Medicure Inc. is ending the year with plenty of cash in its coffers after closing a $25.9 million private placement.
The Winnipeg, Manitoba-based firm issued 19.9 million shares priced at $1.30 each, along with warrants to purchase 3.98 million additional shares at an exercise price of $1.70. Although originally anticipating $20.3 million in proceeds, the company pulled in an additional $5.6 million thanks to the "appetite from European investors," said Hogan Mullally, manager of investor and public relations for Medicure.
Deutsche Bank Securities Inc., of New York, acted as lead placement agent, while St. Louis-based A.G. Edwards & Sons Inc. and Santa Monica, Calif.-based Montgomery & Co. LLC served as co-placement agents.
The funds will primarily be used to support the company's ongoing pivotal trial of its cardioprotective drug, MC-1, which last month began enrolling patients undergoing coronary artery bypass graft (CABG) surgery. The money should be "sufficient to pay for the entire Phase III study," Mullally told BioWorld Today, as well as provide some cash for general corporate purposes.
The MEND-CABG II trial is expected to enroll about 3,000 patients randomized to receive either MC-1, administered at 250 mg, or placebo prior to surgery and for 30 days following surgery. The primary endpoint will measure the reduction in the composite cardiovascular death and nonfatal myocardial infarction up to postoperative day 30. Medicure said that enrollment will take about a year and, pending positive data, anticipates filing a new drug application for MC-1, with a market launch in late 2008 or early 2009. The product has fast-track status. (See BioWorld Today, Nov. 20, 2006.)

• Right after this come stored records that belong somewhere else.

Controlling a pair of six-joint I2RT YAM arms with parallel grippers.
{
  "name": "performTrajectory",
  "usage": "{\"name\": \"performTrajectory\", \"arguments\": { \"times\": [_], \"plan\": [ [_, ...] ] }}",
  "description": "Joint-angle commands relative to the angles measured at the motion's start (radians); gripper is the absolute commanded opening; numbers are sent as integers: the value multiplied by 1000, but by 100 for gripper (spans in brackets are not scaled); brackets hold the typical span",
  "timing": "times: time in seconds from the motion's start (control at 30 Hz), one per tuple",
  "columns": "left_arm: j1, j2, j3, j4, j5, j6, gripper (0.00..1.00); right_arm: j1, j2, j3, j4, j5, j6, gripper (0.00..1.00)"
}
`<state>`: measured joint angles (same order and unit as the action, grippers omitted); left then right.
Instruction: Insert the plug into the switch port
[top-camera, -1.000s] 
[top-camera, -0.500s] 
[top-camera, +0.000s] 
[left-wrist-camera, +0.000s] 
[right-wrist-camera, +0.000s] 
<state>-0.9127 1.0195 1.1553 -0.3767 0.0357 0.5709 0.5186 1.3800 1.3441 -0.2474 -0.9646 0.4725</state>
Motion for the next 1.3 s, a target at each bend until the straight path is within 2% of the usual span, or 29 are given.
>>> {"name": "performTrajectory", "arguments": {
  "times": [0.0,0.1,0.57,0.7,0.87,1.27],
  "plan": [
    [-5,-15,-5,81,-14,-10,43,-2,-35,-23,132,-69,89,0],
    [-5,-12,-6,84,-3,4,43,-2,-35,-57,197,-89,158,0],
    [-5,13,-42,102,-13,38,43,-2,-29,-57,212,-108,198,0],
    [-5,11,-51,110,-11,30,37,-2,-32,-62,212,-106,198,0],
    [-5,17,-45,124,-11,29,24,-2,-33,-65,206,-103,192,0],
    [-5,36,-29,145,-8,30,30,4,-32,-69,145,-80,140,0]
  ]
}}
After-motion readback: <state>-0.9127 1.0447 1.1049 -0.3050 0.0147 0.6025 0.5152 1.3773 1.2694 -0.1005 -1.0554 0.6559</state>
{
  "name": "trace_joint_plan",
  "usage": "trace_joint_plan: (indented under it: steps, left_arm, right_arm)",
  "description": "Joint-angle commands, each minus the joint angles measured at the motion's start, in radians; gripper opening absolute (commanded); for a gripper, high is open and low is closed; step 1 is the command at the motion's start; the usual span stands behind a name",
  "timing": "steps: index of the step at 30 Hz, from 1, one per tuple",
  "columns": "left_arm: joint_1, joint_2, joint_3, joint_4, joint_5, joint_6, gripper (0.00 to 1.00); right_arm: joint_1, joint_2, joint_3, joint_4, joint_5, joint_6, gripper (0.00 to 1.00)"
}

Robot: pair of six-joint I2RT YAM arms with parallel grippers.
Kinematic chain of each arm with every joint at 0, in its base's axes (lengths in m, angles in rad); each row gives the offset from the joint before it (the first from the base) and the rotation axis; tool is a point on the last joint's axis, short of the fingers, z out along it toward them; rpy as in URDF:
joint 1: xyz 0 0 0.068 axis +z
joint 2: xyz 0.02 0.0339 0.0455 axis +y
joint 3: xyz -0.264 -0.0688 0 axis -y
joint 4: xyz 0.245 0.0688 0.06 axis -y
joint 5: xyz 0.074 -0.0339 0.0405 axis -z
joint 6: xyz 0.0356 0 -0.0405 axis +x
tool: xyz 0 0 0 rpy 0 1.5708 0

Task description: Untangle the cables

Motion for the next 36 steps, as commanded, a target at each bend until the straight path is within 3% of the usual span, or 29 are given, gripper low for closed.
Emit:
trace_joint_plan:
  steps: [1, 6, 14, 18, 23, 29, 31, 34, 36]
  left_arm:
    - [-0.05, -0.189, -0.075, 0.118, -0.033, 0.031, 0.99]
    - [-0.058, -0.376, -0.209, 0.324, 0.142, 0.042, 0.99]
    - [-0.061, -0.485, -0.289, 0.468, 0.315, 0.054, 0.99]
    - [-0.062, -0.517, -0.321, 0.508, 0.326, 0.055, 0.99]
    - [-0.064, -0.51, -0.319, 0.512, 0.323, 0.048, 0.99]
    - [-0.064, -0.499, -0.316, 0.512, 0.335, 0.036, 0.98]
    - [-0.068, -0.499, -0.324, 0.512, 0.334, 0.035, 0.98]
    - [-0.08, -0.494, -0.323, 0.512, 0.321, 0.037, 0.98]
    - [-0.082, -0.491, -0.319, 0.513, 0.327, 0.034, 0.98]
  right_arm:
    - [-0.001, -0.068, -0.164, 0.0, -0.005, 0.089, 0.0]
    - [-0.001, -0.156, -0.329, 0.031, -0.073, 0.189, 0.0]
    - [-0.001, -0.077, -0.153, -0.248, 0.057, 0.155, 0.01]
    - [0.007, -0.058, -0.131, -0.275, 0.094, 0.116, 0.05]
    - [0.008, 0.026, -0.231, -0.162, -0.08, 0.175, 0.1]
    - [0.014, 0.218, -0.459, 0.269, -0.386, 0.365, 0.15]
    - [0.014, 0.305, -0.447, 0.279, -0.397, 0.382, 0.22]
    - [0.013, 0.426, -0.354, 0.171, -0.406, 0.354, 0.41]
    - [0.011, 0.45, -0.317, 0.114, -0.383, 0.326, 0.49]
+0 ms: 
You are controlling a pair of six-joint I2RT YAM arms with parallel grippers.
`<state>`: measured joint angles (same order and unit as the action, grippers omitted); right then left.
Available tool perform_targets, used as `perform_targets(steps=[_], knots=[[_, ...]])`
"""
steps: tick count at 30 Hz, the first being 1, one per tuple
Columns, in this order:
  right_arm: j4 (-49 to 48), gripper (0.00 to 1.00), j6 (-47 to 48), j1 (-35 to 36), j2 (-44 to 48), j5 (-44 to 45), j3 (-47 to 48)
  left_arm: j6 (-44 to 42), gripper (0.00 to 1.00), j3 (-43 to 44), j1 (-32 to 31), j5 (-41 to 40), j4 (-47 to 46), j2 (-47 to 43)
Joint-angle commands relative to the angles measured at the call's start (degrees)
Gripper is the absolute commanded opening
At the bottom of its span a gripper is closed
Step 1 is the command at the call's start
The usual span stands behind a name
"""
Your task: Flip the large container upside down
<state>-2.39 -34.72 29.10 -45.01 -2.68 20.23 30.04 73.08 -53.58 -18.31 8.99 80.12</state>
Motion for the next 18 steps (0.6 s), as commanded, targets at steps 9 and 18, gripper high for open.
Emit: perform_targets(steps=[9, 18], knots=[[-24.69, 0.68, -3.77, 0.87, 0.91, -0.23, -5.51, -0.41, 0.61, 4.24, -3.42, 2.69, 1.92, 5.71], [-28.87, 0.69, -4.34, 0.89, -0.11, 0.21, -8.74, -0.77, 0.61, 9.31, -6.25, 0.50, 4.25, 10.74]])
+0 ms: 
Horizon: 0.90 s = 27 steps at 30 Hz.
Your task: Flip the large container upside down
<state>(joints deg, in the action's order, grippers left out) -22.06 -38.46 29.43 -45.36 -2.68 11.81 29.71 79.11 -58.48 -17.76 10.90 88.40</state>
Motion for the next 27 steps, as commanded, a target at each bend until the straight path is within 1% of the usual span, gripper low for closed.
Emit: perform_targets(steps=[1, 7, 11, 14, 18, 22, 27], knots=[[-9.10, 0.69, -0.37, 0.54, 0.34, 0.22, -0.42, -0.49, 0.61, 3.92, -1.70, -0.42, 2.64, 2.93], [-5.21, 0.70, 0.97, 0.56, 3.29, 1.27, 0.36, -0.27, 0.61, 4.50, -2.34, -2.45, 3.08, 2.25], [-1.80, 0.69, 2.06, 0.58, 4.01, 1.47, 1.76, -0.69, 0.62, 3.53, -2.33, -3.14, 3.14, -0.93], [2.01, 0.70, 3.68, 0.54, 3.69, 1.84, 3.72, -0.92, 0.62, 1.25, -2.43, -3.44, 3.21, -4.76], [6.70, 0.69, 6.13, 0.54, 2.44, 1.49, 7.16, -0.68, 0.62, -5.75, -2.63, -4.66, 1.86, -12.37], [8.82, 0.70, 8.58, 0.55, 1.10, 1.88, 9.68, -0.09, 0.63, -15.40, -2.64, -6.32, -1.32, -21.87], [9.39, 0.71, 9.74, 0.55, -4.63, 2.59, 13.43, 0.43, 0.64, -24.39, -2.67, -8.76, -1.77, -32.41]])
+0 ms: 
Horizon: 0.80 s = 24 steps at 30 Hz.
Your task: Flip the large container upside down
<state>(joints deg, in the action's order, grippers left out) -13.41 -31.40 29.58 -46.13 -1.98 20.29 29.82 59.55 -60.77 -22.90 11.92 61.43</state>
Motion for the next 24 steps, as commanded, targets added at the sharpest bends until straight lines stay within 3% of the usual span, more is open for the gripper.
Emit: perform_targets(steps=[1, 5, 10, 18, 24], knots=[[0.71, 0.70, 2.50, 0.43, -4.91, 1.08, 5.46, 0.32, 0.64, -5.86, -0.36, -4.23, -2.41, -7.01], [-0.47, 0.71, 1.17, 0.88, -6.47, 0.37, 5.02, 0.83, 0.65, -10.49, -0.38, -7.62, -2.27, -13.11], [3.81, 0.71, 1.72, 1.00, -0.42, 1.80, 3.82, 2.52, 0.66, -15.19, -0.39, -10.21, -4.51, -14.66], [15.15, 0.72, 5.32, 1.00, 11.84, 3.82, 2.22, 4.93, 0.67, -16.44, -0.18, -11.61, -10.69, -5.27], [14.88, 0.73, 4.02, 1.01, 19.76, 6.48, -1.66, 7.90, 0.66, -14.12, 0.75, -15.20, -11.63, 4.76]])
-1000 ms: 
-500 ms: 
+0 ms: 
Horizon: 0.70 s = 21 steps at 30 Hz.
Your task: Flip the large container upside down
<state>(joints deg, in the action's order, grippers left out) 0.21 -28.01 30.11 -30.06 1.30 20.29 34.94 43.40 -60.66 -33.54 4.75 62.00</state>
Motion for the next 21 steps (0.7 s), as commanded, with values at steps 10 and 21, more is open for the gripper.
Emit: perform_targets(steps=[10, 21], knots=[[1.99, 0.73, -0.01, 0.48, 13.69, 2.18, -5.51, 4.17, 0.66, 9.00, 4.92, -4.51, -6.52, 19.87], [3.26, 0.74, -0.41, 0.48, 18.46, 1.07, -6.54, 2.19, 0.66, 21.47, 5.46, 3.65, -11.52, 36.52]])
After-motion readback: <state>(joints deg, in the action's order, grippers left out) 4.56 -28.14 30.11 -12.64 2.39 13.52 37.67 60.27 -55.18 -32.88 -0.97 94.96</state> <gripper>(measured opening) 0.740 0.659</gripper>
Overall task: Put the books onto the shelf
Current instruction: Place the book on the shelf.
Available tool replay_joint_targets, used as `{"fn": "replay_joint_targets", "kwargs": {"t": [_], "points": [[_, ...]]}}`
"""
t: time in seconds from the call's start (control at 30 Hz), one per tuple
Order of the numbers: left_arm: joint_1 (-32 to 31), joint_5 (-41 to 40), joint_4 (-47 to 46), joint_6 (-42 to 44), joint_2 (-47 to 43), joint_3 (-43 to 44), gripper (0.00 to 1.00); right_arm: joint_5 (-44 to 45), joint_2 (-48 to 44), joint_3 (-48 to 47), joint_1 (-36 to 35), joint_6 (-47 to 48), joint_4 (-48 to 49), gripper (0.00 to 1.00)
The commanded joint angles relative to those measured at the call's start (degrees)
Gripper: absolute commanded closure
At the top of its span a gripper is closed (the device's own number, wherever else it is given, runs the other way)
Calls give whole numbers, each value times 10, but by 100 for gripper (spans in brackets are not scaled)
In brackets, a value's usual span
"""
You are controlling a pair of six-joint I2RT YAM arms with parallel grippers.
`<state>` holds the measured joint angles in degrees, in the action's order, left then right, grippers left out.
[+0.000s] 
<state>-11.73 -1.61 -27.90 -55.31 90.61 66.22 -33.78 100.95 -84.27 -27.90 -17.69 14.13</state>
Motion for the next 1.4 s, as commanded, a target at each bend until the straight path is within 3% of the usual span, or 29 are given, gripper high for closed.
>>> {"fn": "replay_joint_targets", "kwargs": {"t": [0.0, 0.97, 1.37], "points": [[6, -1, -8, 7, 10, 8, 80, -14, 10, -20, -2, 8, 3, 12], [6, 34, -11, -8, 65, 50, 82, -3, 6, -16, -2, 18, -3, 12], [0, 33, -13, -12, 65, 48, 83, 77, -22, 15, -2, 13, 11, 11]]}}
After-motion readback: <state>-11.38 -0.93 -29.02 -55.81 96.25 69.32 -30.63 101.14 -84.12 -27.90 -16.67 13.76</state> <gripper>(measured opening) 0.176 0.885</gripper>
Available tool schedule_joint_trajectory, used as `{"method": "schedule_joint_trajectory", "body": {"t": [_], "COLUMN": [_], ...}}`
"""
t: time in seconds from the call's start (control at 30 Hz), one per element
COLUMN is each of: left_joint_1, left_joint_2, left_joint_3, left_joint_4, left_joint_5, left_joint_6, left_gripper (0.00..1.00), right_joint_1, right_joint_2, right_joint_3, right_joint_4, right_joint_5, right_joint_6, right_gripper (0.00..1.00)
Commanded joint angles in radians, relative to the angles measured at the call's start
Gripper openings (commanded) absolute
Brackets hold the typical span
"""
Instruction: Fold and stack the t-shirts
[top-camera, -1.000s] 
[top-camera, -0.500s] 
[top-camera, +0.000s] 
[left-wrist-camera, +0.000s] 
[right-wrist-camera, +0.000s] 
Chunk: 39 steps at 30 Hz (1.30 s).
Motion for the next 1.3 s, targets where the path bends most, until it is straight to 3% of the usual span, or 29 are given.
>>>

Medicure holds all the rights to MC-1. Though it is considering licensing deals for Europe and Japan, the company likely will take on at least a portion of the North American sales itself, building on a sales staff launched earlier this year to market Aggrastat, an approved glycoprotein IIb/IIIa inhibitor for acute coronary syndrome. Medicure gained rights to Aggrastat (tirofiban hydrochloride) in August from Minneapolis-based MGI Pharma Inc. for $19 million plus royalties to Aggrastat developer, Whitehouse Station, N.J.-based Merck & Co. Inc.
Following MC-1, the company's cardiovascular pipeline includes a second late-stage product, MC-4232. Designed as a combination of MC-1 and ACE inhibitor lisinopril, MC-4232 aims at treating diabetic patients with hypertension and has completed Phase II studies. The company anticipates beginning a Phase III program next year.
The company also has rights to MC-4262, a compound that combines MC-1 and an angiotensin receptor blocker for hypertension in patients at increased cardiovascular risk due to metabolic syndrome. That drug is in early stage development.
Medicure, which reported a net loss of C$3.2 million (US$2.8 million), or C3 cents per share, for the first quarter of its fiscal year, had about C$26.8 million in cash as of Aug. 31. That figure included $25 million from U.S. and European investors in a May financing. All told, the company has brought in $51.5 million within the last 12 months. (See BioWorld Today, May 8, 2006.)
Shares of Medicure (AMEX:MCU) closed at $1.23 Thursday, down 2 cents.